In this section, the dynamic closed-loop behavior of the process, consisting of two serried reactors and their accompanied heat exchangers, in response to some predefined disturbances are presented and analyzed. To observe the performance of the proposed control configuration and applied PI controllers, multiple distinct sources of disturbances (changes in monomer concentration, catalyst feed rate and cooling water temperature) have been introduced to the process. The set points for the first and the second reactor temperatures, and their bed heights are 360 K and 353 K, and 700 cm and 1400 cm, respectively. Figure 13 illustrates the effects of a 25% increment in ethylene concentration of the first reactor feed on controlled and manipulated variables. As can be seen in these figures, the controllers performed satisfactorily, and the temperature and height of each bed reached their desired values with no considerable overshoot or offset.

Fig. 13
figure 13

Deviations of controlled and manipulated variables for a the first reactor bed height, b temperature, c the second reactor bed height, and d temperature, due to 25% increase in the feed ethylene concentration

Figure 14 indicates the temperatures of the first and second bed responses to a 25% increase in catalyst feed rate. This figure shows that the characteristic responses of temperature controllers are acceptable and proper in industrial scale.

Fig. 14
figure 14

Deviations of a the first and b the second bed temperature from its steady-state value due to 25% increase in the catalyst feed rate

Also, a 10 °C step change in the value of the cooling water temperature is applied and the closed-loop responses of the process are presented in Fig. 15. The temperature controllers are again able to reject the influences of this disturbance and maintain the temperatures at their set points.

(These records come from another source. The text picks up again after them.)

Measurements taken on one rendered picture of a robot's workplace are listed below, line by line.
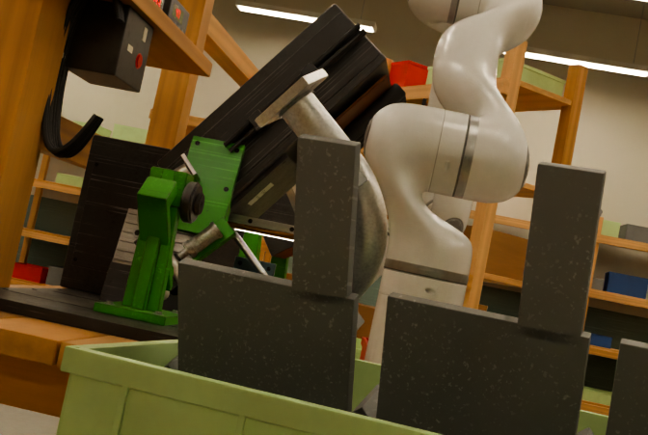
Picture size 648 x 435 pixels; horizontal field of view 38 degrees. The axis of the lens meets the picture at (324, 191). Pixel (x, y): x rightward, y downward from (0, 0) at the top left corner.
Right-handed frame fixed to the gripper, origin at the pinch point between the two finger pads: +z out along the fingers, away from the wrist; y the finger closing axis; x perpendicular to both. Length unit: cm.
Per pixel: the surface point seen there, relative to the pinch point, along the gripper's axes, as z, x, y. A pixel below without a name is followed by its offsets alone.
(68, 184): 201, 364, 851
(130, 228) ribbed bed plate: 22.4, 40.1, 1.6
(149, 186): 9.2, 34.5, -29.4
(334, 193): -13, -2, -120
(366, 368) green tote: -2, -13, -85
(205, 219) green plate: 9.6, 30.1, 0.7
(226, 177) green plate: 0.9, 34.1, 3.2
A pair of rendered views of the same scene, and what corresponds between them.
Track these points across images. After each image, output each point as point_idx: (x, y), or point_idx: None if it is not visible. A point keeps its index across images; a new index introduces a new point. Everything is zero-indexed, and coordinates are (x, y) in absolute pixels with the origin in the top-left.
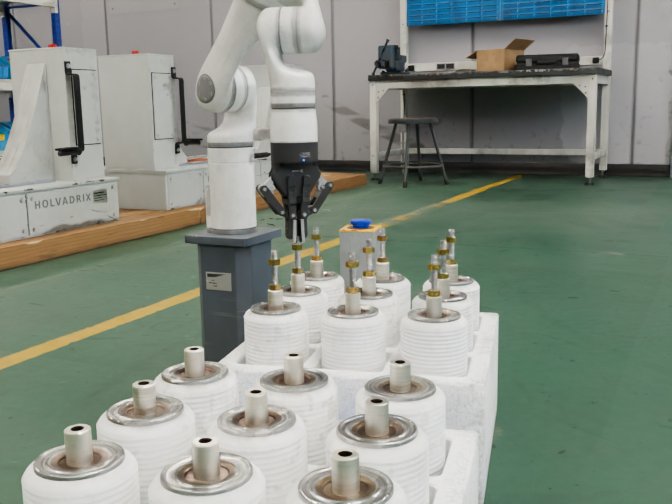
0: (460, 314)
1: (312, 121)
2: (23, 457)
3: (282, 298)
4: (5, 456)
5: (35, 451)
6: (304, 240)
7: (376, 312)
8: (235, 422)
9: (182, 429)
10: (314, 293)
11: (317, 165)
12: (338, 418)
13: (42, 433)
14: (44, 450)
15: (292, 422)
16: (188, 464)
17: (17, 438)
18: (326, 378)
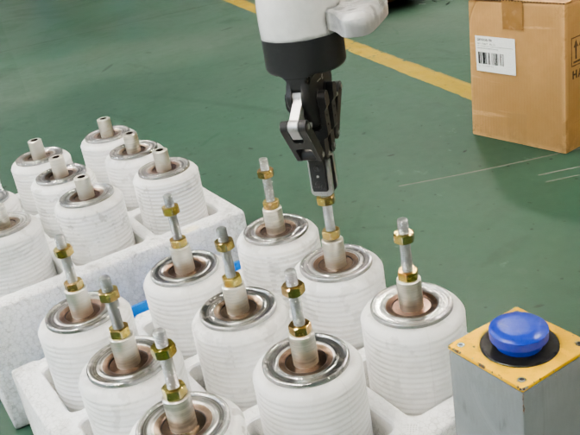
0: (47, 325)
1: (255, 4)
2: (510, 268)
3: (265, 220)
4: (523, 260)
5: (520, 274)
6: (312, 192)
7: (151, 276)
8: (69, 168)
9: (104, 163)
10: (299, 267)
11: (286, 85)
12: (66, 238)
13: (571, 282)
14: (517, 280)
15: (35, 180)
16: (53, 153)
17: (570, 268)
18: (62, 204)
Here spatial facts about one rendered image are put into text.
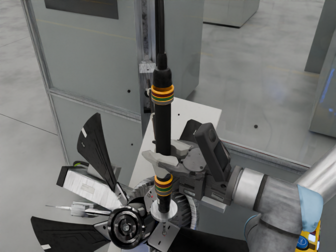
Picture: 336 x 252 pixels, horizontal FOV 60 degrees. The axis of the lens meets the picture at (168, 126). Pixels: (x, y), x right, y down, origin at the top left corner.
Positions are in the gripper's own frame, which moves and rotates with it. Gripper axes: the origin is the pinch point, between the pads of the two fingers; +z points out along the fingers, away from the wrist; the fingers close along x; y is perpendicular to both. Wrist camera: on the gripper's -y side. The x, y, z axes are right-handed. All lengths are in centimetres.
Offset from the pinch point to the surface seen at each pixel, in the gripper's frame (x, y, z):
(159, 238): -1.9, 31.4, -2.3
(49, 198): 54, 151, 138
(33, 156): 84, 151, 191
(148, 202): 3.9, 25.8, 4.4
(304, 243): 24, 42, -40
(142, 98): 55, 27, 39
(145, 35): 55, -3, 36
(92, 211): 1.2, 40.2, 25.8
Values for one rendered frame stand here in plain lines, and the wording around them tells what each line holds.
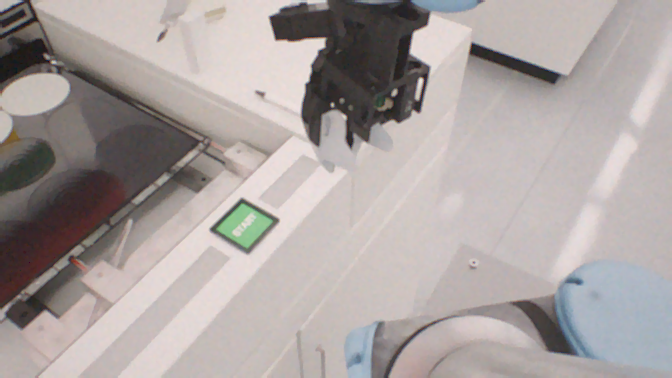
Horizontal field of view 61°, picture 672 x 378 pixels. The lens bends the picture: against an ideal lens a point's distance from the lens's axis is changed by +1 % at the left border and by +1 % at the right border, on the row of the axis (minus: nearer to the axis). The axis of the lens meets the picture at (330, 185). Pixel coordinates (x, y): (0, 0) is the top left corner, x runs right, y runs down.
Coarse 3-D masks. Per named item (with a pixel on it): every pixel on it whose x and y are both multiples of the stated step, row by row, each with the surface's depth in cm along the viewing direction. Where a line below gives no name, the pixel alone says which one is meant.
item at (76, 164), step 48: (96, 96) 88; (0, 144) 81; (48, 144) 81; (96, 144) 81; (144, 144) 81; (192, 144) 81; (0, 192) 75; (48, 192) 75; (96, 192) 75; (0, 240) 70; (48, 240) 70; (0, 288) 65
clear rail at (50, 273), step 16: (208, 144) 81; (192, 160) 79; (160, 176) 76; (144, 192) 74; (128, 208) 73; (112, 224) 71; (96, 240) 70; (64, 256) 68; (48, 272) 66; (32, 288) 65; (0, 320) 63
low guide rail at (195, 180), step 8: (184, 168) 84; (192, 168) 84; (176, 176) 85; (184, 176) 84; (192, 176) 83; (200, 176) 83; (208, 176) 83; (184, 184) 86; (192, 184) 84; (200, 184) 82
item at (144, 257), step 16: (224, 176) 79; (240, 176) 79; (208, 192) 77; (224, 192) 77; (192, 208) 76; (208, 208) 76; (176, 224) 74; (192, 224) 74; (160, 240) 72; (176, 240) 72; (128, 256) 71; (144, 256) 70; (160, 256) 70; (128, 272) 69; (144, 272) 69; (80, 304) 66; (64, 320) 65; (80, 320) 65; (32, 352) 62
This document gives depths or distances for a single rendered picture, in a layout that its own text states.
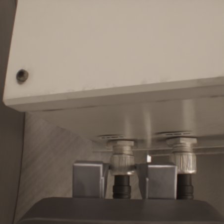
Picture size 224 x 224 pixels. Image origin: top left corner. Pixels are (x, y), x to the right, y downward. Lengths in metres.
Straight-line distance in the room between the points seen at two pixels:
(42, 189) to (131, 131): 0.11
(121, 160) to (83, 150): 0.06
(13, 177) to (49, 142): 0.04
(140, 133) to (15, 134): 0.12
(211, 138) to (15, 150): 0.15
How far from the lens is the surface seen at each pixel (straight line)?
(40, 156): 0.25
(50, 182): 0.24
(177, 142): 0.17
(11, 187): 0.25
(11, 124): 0.25
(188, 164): 0.17
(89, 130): 0.15
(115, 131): 0.15
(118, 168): 0.17
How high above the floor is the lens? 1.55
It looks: 4 degrees down
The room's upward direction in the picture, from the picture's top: 45 degrees clockwise
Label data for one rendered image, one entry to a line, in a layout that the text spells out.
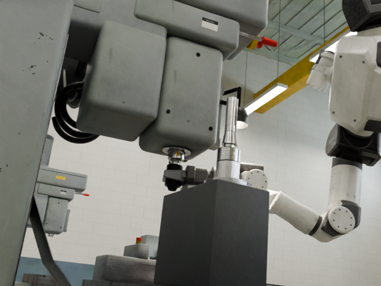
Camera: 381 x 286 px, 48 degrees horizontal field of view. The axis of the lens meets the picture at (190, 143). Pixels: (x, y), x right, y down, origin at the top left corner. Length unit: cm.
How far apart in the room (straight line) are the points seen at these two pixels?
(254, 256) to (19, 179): 49
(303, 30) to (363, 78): 818
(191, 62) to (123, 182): 681
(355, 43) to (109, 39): 66
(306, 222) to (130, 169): 694
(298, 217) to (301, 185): 842
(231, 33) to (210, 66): 13
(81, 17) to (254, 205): 71
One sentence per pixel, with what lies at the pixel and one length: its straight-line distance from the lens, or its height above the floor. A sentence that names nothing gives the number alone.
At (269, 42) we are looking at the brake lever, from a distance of 143.
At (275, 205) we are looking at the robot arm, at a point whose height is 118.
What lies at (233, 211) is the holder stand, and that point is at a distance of 77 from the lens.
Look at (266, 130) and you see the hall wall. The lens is 954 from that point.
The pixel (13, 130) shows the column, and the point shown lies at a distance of 96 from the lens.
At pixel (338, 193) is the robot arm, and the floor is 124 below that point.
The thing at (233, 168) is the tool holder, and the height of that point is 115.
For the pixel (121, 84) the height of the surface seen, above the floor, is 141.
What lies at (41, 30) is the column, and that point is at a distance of 106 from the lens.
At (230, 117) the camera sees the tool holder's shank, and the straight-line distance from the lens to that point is 88.
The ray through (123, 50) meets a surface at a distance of 120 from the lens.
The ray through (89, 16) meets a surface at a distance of 124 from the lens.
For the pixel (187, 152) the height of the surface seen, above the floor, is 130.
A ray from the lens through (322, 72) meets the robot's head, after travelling 143.
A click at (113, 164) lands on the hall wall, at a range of 803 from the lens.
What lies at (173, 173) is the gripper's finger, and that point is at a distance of 122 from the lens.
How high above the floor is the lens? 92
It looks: 19 degrees up
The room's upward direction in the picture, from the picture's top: 6 degrees clockwise
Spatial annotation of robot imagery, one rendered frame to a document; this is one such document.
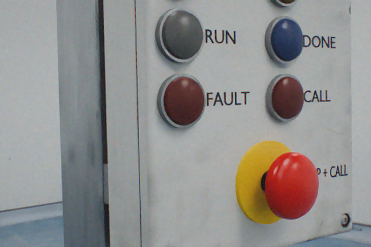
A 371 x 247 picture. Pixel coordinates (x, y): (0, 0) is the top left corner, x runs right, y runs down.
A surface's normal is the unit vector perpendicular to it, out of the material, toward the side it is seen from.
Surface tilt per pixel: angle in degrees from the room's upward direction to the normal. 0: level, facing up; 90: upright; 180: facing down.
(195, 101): 90
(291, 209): 110
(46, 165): 90
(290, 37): 87
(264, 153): 90
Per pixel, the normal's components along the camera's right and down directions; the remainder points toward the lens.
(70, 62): -0.81, 0.05
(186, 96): 0.57, -0.02
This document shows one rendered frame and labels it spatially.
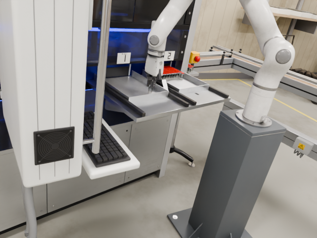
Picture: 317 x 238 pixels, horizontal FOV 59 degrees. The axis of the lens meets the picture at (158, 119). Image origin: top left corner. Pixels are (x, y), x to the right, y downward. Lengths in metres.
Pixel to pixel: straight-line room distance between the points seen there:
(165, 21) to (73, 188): 1.13
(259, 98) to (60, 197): 1.27
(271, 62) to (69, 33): 0.90
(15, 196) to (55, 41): 1.10
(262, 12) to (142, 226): 1.42
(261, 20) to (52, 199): 1.47
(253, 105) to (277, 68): 0.22
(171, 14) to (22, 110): 0.80
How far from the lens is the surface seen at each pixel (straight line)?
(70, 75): 0.81
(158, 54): 1.41
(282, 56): 1.35
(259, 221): 2.28
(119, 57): 1.56
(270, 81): 1.44
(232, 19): 5.02
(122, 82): 1.61
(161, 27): 1.31
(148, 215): 2.02
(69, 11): 0.77
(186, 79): 1.87
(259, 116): 1.50
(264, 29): 1.41
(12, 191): 1.68
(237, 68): 2.54
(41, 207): 1.83
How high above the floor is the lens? 1.44
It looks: 26 degrees down
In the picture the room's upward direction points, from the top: 10 degrees clockwise
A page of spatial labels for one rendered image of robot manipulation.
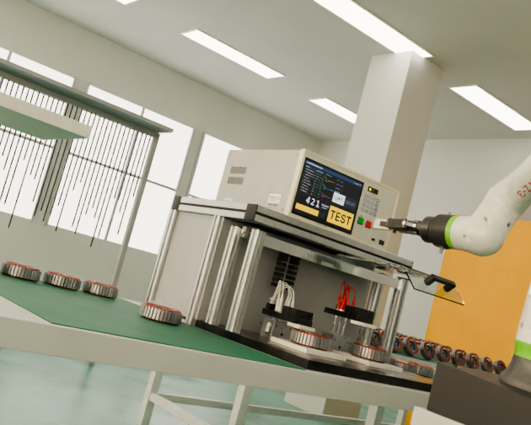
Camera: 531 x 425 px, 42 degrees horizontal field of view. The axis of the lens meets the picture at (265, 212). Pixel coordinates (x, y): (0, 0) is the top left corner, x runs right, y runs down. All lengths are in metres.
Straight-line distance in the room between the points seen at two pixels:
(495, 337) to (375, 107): 2.29
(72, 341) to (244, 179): 1.08
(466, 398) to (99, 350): 0.70
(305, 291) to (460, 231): 0.59
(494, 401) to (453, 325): 4.50
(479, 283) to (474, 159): 3.00
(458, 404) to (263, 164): 1.01
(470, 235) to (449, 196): 6.78
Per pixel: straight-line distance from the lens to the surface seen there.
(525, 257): 5.66
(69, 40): 8.48
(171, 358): 1.34
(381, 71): 6.57
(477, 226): 1.83
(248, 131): 9.64
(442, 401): 1.47
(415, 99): 6.41
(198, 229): 2.07
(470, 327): 5.79
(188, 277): 2.06
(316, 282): 2.23
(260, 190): 2.09
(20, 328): 1.21
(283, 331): 2.00
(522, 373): 1.48
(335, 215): 2.08
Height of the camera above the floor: 0.89
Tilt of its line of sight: 6 degrees up
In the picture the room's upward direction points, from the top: 15 degrees clockwise
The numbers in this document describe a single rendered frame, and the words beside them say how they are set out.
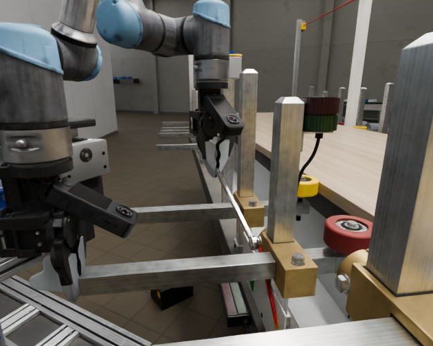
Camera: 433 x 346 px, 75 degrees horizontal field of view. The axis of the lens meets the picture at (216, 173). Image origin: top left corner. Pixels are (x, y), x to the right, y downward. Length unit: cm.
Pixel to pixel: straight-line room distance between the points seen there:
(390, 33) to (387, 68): 119
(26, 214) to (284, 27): 1300
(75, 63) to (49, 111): 54
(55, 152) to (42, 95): 7
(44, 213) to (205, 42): 42
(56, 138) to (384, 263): 36
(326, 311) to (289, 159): 43
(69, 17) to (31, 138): 57
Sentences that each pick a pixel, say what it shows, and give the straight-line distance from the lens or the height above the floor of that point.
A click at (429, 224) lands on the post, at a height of 102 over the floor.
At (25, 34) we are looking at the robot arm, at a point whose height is 117.
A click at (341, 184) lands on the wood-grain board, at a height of 90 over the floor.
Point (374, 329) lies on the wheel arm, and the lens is 24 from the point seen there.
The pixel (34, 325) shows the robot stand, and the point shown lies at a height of 21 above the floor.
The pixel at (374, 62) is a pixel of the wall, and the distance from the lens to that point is 1258.
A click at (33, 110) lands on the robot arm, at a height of 109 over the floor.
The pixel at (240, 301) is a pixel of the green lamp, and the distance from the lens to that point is 63.
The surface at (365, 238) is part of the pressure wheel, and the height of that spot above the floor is 90.
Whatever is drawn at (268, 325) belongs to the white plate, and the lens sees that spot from 56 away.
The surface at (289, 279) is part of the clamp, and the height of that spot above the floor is 85.
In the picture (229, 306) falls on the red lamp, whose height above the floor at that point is 70.
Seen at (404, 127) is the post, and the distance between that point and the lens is 23.
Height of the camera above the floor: 111
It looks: 16 degrees down
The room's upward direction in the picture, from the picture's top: straight up
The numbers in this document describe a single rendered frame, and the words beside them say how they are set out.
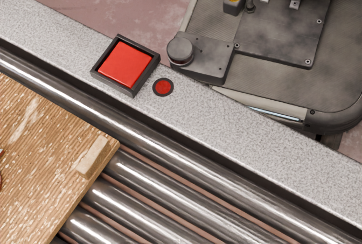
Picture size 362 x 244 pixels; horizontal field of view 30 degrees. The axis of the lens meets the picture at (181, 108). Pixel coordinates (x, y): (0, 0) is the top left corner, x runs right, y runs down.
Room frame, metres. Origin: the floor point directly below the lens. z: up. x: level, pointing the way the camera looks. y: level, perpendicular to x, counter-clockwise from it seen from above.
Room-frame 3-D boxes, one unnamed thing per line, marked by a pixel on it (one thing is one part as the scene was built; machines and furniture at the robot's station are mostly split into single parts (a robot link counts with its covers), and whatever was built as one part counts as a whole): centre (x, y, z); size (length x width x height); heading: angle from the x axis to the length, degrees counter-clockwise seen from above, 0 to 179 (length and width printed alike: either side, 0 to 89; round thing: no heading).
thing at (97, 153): (0.37, 0.13, 0.95); 0.06 x 0.02 x 0.03; 138
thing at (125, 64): (0.52, 0.07, 0.92); 0.06 x 0.06 x 0.01; 49
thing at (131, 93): (0.52, 0.07, 0.92); 0.08 x 0.08 x 0.02; 49
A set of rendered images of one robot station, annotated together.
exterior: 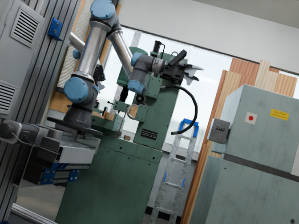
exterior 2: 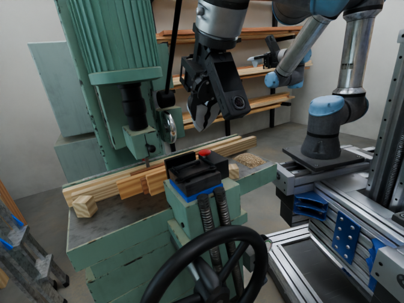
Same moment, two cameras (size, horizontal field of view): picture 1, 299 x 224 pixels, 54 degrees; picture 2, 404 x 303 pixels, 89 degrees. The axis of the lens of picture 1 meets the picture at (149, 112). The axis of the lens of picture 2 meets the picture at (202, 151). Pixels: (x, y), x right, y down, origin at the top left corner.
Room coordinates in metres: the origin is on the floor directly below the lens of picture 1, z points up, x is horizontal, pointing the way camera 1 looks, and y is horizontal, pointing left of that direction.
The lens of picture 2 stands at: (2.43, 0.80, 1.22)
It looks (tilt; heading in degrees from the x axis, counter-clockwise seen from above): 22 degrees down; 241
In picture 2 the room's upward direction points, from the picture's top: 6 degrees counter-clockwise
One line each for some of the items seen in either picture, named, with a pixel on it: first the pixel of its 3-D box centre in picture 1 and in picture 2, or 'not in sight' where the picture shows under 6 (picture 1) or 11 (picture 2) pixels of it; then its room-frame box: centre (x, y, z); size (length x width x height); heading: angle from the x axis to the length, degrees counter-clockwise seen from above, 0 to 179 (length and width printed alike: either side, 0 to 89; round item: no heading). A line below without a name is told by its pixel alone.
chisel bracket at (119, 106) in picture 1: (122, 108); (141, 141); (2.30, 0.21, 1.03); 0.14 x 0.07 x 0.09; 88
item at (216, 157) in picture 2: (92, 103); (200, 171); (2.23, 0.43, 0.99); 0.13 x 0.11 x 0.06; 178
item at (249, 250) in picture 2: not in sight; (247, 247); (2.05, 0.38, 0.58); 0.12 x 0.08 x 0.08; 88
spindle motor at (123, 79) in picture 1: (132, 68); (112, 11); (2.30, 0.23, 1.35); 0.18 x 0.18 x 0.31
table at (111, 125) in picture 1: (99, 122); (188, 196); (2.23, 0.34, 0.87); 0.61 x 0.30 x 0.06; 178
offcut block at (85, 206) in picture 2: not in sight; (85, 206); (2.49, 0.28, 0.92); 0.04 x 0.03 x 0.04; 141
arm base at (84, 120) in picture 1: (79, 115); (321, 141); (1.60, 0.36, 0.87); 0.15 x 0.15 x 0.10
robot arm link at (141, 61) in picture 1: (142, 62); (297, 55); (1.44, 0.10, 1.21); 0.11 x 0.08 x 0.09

Since the deviations from the set points were insignificant during the simulation, the bed height responses for the last two disturbances are not reported here.

Fig. 15
figure 15

Deviations of a the first and b the second bed temperatures from its steady-state value due to a 10 °C step change to the cooling water temperature

Conclusion

A dynamic model was proposed for the production of LLDPE, utilizing a serried reactor configuration in industrial scale. To serve this purpose, a well-mixed model was employed for both reactors, and a two-site kinetic model was considered for the heterogeneous Ziegler–Natta catalyst. These models contributed to a significant progress in our knowledge of the fundamental parameters of both reactors including monomer concentration, production rate, reactor temperature as well as polymer properties such as molecular weight distribution and polydispersity index. Model validation was investigated by comparing the actual plant data with the results in terms of MFI, and it was found to be satisfactory in this case. The effects of catalyst amount, monomer concentration and the catalyst active site distribution on reactor parameters and polymer properties were also surveyed in open-loop state. Based on the examination of the results obtained by our model, we can state that the presented model can be adopted as a predictive tool to study the reactor behavior in the presence of disturbances. The dynamic analysis of the open-loop system is employed to design a PID controller for adjusting the cooling water flow rate of heat exchangers and the reactor effluent flow rates to maintain the temperatures and the heights of each bed at their set points. For closed loop state, the model was modified for control purposes, and the dynamics of heat exchangers were taken into account. Also, the bed level of each reactor was considered as a variable. The suggested feedback closed-loop system has shown a good performance for load rejection in an acceptable period of time.